**WORK INSTRUCTIONS**
The whole of the data is to be reproduced exactly.

Data entries:
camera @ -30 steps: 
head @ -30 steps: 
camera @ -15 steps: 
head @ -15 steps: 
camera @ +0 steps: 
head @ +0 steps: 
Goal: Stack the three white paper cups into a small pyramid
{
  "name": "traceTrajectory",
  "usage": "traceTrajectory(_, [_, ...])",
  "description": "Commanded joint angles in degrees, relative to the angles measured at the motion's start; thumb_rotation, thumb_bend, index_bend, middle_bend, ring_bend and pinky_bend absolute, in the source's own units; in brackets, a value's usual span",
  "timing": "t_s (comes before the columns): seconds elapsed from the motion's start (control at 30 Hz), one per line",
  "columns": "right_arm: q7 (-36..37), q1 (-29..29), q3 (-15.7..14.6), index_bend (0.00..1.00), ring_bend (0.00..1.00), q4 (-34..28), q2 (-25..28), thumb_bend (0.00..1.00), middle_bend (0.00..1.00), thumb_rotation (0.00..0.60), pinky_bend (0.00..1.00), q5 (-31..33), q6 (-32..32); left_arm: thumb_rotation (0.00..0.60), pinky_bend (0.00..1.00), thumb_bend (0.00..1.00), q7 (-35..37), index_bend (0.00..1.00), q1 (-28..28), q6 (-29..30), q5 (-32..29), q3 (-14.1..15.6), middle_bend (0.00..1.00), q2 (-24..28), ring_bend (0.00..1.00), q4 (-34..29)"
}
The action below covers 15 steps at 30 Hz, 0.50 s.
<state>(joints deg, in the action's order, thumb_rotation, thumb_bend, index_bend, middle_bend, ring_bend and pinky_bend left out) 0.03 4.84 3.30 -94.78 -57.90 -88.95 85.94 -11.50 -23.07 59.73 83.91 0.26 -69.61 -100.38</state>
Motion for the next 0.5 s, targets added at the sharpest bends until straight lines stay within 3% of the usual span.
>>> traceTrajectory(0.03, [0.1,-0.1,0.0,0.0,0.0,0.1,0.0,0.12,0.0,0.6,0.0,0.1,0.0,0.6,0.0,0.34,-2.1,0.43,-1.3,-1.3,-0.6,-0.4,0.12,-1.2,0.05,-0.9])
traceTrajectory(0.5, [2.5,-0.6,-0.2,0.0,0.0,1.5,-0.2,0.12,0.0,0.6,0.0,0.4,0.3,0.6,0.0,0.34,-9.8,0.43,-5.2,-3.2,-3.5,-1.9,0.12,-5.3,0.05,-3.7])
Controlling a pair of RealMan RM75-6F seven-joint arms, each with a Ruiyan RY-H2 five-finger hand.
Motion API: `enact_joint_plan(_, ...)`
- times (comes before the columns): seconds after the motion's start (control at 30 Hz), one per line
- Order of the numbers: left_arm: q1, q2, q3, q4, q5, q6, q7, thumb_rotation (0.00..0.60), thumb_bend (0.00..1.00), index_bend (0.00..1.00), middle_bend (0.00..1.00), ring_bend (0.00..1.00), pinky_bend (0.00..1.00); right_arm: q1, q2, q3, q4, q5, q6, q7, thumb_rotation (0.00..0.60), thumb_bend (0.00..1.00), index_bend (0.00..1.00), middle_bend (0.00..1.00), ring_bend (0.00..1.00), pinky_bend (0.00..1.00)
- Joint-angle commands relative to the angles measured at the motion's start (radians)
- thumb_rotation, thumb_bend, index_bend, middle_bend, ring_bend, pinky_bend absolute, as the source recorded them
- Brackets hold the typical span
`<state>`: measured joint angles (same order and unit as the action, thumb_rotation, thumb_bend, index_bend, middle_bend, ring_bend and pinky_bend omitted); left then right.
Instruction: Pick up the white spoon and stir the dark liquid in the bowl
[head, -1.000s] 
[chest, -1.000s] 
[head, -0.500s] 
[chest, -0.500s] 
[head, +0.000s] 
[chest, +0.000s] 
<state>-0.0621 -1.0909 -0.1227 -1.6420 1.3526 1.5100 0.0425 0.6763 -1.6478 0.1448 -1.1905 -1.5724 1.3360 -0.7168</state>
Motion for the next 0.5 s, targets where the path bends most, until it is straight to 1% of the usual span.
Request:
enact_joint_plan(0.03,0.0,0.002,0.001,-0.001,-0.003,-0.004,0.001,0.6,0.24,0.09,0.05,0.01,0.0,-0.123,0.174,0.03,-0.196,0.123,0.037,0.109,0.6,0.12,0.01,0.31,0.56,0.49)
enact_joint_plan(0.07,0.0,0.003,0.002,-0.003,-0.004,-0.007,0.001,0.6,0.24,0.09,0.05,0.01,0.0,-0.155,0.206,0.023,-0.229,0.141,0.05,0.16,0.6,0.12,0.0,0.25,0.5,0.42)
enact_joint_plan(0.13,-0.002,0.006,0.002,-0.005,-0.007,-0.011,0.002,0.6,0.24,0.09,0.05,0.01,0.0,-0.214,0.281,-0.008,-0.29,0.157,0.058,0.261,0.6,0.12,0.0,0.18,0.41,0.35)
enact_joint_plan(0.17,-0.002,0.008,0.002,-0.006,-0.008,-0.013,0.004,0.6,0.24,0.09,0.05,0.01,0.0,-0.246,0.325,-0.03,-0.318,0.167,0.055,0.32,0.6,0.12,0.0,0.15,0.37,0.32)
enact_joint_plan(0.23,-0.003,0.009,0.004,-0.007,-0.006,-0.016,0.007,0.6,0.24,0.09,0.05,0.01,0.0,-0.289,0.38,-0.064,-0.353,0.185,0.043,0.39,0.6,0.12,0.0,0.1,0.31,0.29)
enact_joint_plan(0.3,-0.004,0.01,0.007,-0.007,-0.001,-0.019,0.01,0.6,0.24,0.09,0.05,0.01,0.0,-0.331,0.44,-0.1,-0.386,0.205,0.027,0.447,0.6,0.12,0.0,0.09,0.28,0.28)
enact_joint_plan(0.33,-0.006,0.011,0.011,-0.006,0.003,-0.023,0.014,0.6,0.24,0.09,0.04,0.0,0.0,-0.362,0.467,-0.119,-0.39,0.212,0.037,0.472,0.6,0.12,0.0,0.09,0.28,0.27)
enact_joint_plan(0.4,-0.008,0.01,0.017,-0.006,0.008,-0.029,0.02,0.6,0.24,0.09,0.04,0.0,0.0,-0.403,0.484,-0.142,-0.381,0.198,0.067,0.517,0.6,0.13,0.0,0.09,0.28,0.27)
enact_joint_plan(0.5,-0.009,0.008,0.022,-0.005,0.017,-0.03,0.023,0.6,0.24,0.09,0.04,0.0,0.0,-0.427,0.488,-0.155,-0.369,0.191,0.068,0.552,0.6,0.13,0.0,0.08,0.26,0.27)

**EXERCISE OUTPUT**
camera @ -30 steps: 
head @ -30 steps: 
camera @ -15 steps: 
head @ -15 steps: 
camera @ +0 steps: 
head @ +0 steps: 
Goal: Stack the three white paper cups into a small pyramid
{
  "name": "traceTrajectory",
  "usage": "traceTrajectory(_, [_, ...])",
  "description": "Commanded joint angles in degrees, relative to the angles measured at the motion's start; thumb_rotation, thumb_bend, index_bend, middle_bend, ring_bend and pinky_bend absolute, in the source's own units; in brackets, a value's usual span",
  "timing": "t_s (comes before the columns): seconds elapsed from the motion's start (control at 30 Hz), one per line",
  "columns": "right_arm: q7 (-36..37), q1 (-29..29), q3 (-15.7..14.6), index_bend (0.00..1.00), ring_bend (0.00..1.00), q4 (-34..28), q2 (-25..28), thumb_bend (0.00..1.00), middle_bend (0.00..1.00), thumb_rotation (0.00..0.60), pinky_bend (0.00..1.00), q5 (-31..33), q6 (-32..32); left_arm: thumb_rotation (0.00..0.60), pinky_bend (0.00..1.00), thumb_bend (0.00..1.00), q7 (-35..37), index_bend (0.00..1.00), q1 (-28..28), q6 (-29..30), q5 (-32..29), q3 (-14.1..15.6), middle_bend (0.00..1.00), q2 (-24..28), ring_bend (0.00..1.00), q4 (-34..29)"
}
The action below covers 15 steps at 30 Hz, 0.50 s.
<state>(joints deg, in the action's order, thumb_rotation, thumb_bend, index_bend, middle_bend, ring_bend and pinky_bend left out) 0.03 4.84 3.30 -94.78 -57.90 -88.95 85.94 -11.50 -23.07 59.73 83.91 0.26 -69.61 -100.38</state>
Motion for the next 0.5 s, targets added at the sharpest bends until straight lines stay within 3% of the usual span.
>>> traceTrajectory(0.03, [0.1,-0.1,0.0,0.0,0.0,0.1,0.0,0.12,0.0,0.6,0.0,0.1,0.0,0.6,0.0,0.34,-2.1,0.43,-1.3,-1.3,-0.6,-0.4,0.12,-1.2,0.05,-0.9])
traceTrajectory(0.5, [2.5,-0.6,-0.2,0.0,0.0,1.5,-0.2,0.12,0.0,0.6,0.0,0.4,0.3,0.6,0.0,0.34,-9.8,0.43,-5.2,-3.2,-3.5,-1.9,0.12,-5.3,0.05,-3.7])
Controlling a pair of RealMan RM75-6F seven-joint arms, each with a Ruiyan RY-H2 five-finger hand.
Motion API: `enact_joint_plan(_, ...)`
- times (comes before the columns): seconds after the motion's start (control at 30 Hz), one per line
- Order of the numbers: left_arm: q1, q2, q3, q4, q5, q6, q7, thumb_rotation (0.00..0.60), thumb_bend (0.00..1.00), index_bend (0.00..1.00), middle_bend (0.00..1.00), ring_bend (0.00..1.00), pinky_bend (0.00..1.00); right_arm: q1, q2, q3, q4, q5, q6, q7, thumb_rotation (0.00..0.60), thumb_bend (0.00..1.00), index_bend (0.00..1.00), middle_bend (0.00..1.00), ring_bend (0.00..1.00), pinky_bend (0.00..1.00)
- Joint-angle commands relative to the angles measured at the motion's start (radians)
- thumb_rotation, thumb_bend, index_bend, middle_bend, ring_bend, pinky_bend absolute, as the source recorded them
- Brackets hold the typical span
`<state>`: measured joint angles (same order and unit as the action, thumb_rotation, thumb_bend, index_bend, middle_bend, ring_bend and pinky_bend omitted); left then right.
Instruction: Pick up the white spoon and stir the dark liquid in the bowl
[head, -1.000s] 
[chest, -1.000s] 
[head, -0.500s] 
[chest, -0.500s] 
[head, +0.000s] 
[chest, +0.000s] 
<state>-0.0621 -1.0909 -0.1227 -1.6420 1.3526 1.5100 0.0425 0.6763 -1.6478 0.1448 -1.1905 -1.5724 1.3360 -0.7168</state>
Motion for the next 0.5 s, targets where the path bends most, until it is straight to 1% of the usual span.
Request:
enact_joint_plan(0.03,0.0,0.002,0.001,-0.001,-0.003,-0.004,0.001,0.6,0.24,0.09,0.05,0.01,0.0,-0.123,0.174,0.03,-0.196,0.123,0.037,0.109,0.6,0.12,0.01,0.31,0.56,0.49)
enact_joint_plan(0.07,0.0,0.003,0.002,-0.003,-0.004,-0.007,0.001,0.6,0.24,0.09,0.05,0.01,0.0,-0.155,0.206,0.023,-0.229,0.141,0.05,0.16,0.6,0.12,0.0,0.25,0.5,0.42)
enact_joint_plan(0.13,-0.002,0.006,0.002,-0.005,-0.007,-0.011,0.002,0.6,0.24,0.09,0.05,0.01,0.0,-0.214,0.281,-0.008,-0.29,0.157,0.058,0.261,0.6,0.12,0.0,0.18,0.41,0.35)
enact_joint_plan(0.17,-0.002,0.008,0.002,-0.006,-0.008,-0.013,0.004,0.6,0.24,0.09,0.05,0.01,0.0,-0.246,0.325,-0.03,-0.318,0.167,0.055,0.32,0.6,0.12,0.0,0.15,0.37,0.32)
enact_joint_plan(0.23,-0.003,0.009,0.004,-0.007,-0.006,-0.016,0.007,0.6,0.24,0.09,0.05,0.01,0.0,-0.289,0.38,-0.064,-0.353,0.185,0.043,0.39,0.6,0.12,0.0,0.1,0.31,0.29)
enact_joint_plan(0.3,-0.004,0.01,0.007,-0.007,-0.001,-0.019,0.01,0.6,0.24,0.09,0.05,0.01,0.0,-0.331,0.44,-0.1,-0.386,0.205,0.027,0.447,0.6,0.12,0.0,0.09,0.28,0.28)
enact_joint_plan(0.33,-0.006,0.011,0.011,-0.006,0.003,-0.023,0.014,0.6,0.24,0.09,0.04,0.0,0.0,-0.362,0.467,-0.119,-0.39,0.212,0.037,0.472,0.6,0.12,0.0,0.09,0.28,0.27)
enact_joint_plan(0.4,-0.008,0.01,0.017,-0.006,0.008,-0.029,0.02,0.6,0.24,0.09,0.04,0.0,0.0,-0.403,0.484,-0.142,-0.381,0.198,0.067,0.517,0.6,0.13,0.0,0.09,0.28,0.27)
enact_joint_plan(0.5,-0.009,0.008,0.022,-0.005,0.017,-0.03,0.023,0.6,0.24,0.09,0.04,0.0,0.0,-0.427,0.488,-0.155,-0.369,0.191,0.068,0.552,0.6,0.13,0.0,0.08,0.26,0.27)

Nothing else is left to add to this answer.